生活習慣病検診等管理指導協議会(協議会)とは

厚生労働省の指針では、都道府県は生活習慣病検診等管理指導協議会(以下、協議会)及びその下部組織であるがん部会を設置し、医師会、保健所、学識経験者等によって専門的な見地から精度管理についての検討を行うことが求められています。

  

厚生労働省の指針における協議会の位置づけ(概要)
指針 日付 概要 
健康診査管理指導等事業実施のための指
(注1)
平成20年3月 都道府県は、がん、心臓病等の生活習慣病の動向を把握し、市町村、医療保険者及び検診機関に対し、検診の実施方法や精度管理の在り方等について専門的な見地から適切な指導を行うために、生活習慣病検診等管理指導協議会を設営・運営するものである。
生活習慣病検診等管理指導協議会は、循環器疾患等部会、胃がん部会、子宮がん部会、肺がん部会、乳がん部会、大腸がん部会(中略)で構成する。
がん予防重点健康教育及びがん検診実施のための指針(注2) 平成20年3月 生活習慣病検診等管理指導協議会の各がん部会において、
(中略)がん検診の評価、指導等が実施されていること。

注1:健康診査管理指導等事業実施のための指針(厚生労働省健康局総務課長通知、健総発第0331012号)
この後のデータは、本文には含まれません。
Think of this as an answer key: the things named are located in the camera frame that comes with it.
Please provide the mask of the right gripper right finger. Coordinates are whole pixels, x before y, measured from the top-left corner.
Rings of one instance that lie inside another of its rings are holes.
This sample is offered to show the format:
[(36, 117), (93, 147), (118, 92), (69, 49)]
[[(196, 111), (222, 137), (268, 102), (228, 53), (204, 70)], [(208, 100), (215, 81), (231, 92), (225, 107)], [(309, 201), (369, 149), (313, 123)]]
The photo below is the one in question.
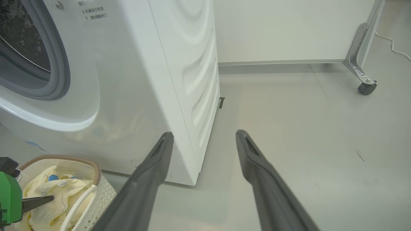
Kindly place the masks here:
[(252, 185), (263, 231), (319, 228), (245, 130), (235, 134), (242, 174)]

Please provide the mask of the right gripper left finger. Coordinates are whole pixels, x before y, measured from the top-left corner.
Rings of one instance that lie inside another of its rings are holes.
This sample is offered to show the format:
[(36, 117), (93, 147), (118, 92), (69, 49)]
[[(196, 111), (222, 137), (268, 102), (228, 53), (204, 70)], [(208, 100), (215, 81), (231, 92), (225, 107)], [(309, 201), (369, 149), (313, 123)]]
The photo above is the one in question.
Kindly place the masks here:
[(147, 231), (157, 195), (166, 179), (174, 136), (163, 133), (92, 228), (94, 231)]

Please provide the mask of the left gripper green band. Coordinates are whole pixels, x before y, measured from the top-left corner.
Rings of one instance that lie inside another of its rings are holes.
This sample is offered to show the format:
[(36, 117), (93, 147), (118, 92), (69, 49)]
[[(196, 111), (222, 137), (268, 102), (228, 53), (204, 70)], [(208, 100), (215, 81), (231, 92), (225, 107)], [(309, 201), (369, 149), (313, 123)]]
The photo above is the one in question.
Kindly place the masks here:
[(21, 221), (22, 214), (53, 201), (53, 199), (53, 195), (22, 199), (22, 189), (16, 178), (5, 172), (0, 173), (0, 223), (2, 225)]
注2:がん予防重点健康教育及びがん検診実施のための指針(厚生労働省健康局長通知、健発第0331058号)

協議会に求められる活動と現状での問題点

がん検診の精度管理手法は、平成15年に厚生労働省老健局に設置された「がん検診に関する検討会」や平成19年以降の「がん検診事業の評価に関する委員会」で議論され、最終的に平成20年の報告書「今後の我が国におけるがん検診事業評価の在り方について」で事業評価のためのチェックリストのツールやプロセス指標の目標値が初めて提示されました。これらの状況を踏まえて、協議会には以下の活動が求められています。

  • 管轄下の市区町村及びその委託先検診機関の精度管理水準(チェックリスト遵守状況、プロセス指標数値)を定期的に把握する。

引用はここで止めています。